• [Work to complete]
The line count for "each" is all that is needed: say how many lines in the listing below contain it.

----- Recorded data

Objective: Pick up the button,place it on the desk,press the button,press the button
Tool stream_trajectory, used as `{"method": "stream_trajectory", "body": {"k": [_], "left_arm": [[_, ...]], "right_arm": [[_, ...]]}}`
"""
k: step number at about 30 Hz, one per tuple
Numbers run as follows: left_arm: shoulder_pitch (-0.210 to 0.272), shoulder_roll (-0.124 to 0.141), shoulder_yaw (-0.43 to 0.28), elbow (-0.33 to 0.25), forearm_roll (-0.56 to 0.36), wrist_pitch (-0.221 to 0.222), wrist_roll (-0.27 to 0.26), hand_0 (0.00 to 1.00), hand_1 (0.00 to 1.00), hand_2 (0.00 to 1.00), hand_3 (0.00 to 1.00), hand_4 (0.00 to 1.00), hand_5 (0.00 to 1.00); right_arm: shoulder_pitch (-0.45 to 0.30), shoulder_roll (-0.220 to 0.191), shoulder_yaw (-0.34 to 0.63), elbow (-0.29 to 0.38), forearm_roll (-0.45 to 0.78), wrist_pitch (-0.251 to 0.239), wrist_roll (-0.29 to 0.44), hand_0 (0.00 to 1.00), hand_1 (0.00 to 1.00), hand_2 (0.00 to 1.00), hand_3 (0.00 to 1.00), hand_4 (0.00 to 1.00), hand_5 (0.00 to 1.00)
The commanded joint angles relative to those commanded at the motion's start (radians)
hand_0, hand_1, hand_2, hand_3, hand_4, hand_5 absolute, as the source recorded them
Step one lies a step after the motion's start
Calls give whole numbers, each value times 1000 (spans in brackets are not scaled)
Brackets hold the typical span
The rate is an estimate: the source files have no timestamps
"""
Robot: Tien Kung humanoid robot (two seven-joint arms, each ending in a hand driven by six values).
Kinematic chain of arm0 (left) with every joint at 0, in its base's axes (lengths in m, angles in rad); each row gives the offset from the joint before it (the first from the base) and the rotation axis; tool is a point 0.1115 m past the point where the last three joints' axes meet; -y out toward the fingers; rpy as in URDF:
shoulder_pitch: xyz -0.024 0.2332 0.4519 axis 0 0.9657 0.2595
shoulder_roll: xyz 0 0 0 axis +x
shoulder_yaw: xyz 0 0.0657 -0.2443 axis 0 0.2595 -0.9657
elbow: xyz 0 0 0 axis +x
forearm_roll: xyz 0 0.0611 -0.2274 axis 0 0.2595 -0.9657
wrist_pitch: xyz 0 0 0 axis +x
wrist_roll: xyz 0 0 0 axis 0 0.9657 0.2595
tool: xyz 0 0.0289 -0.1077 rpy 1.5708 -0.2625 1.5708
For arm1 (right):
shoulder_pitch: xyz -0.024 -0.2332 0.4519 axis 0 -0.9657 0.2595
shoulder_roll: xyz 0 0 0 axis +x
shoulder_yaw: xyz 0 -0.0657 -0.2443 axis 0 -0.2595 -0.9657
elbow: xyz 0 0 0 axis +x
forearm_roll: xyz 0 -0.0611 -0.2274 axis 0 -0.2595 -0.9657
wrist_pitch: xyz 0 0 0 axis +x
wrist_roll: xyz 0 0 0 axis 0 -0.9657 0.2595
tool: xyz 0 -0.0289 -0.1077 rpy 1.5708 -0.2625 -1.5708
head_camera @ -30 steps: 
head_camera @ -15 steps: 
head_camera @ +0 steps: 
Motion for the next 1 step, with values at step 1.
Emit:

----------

• [Solution]
3